More than any of the game mechanics, what surprised me the most was that I started to care about each character. Behind all the military jargon there is actually a really good amount of camaraderie and the interactions between all the members of the team make you buy into their bond. The sense of team spirit is a big driving force in the narrative and it needs that connection for you to care about the characters and care about what’s happening to them.
The overall narrative is nothing groundbreaking. The setup has you and your team discovering a missile threat by a villain called Hassan and you have to follow the breadcrumb trail to find out what his plan is and how to stop him. The mission design through which you unravel the story and the investment into the characters are what carry you along and maintain your interest much more than the plot itself. Fortunately, those two aspects are so well done that they should keep you engaged in completing the mission right through to the end.

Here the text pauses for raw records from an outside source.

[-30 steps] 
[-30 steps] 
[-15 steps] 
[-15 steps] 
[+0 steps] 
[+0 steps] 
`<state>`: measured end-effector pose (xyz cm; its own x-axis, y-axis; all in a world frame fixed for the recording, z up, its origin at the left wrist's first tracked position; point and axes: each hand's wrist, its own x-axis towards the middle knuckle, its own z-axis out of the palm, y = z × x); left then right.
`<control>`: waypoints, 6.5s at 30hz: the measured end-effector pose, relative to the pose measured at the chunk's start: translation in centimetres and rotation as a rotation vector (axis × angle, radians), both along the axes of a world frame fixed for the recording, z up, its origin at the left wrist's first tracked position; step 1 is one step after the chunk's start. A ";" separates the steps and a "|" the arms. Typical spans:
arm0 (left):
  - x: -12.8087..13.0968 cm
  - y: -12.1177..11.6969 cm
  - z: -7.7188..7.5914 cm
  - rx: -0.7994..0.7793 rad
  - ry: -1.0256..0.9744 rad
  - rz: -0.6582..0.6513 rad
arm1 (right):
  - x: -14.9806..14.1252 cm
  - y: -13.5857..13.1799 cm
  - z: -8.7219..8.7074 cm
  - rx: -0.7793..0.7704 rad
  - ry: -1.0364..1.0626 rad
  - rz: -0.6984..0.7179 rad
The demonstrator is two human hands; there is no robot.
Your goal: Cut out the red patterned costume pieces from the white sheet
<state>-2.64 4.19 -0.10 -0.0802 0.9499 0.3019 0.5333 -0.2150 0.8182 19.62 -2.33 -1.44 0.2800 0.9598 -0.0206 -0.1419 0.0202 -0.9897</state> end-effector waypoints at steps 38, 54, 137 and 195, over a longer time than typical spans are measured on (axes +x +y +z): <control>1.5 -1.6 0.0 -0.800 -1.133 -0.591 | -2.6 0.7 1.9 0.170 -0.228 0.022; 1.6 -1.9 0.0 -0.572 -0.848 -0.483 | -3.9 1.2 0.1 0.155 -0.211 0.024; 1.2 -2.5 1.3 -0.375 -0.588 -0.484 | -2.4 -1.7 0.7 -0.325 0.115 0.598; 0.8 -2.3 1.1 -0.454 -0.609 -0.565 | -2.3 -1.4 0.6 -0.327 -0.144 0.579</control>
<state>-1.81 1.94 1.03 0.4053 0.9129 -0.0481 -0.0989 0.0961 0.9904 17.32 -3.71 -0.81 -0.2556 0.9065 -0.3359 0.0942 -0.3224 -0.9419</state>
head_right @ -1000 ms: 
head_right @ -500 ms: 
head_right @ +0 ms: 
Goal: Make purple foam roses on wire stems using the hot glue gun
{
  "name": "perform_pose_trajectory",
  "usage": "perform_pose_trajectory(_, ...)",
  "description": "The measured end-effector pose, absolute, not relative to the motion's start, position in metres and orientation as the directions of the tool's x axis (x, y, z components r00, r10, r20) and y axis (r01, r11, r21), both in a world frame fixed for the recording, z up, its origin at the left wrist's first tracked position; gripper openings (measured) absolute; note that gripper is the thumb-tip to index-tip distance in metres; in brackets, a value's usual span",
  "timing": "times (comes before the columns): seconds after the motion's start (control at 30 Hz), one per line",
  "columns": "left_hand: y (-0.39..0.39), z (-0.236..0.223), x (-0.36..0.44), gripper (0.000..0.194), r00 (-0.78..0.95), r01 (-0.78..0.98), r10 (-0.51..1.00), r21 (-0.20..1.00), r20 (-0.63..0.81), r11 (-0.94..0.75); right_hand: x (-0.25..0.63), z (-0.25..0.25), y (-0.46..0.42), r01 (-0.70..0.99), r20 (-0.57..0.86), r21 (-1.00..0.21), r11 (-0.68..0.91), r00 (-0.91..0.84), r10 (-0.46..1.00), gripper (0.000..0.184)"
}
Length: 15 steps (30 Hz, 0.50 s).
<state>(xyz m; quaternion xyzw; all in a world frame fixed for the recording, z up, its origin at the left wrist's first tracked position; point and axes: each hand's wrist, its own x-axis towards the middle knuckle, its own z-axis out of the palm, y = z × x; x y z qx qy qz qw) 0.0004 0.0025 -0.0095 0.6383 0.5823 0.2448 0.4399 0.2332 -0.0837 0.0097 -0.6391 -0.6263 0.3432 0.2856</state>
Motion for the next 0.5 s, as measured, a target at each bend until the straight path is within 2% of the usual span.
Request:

Some aspects of the story could well bring some controversy with it, especially the more true-to-life aspects which will undoubtedly draw attention. There is also already a viral clip online of a mission in which you must point your gun at civilians to ‘de-escalate’ the situation. It's a bit jarring, especially taken out of context, but in the scenarios themselves, I found it to be contextualised and justified enough that it fits in with what you’re doing whilst providing enough reasoning that it doesn’t feel as morally questionable as it could have done. Even if politically it uses all the subtlety of a sledgehammer.
If you’re not a fan of Call of Duty campaigns from the past then nothing here will change your mind. But if you’ve ever enjoyed them then this is one of the best campaigns they have produced and I highly recommend checking it out. The satisfying gameplay, impressive cinematic visuals and creative mission design all make for a high-octane thriller. Most importantly it’s just a lot of fun. This is only the campaign as the multiplayer is not yet released at the time of writing, but if the early impressions from the multiplayer beta are anything to go by then that’s likely to be just as much fun. If it is, then MWII will make for a great FPS package. However even if you are the kind of person who plays Call of Duty primarily for the campaign, then I don’t think you will be disappointed with this one.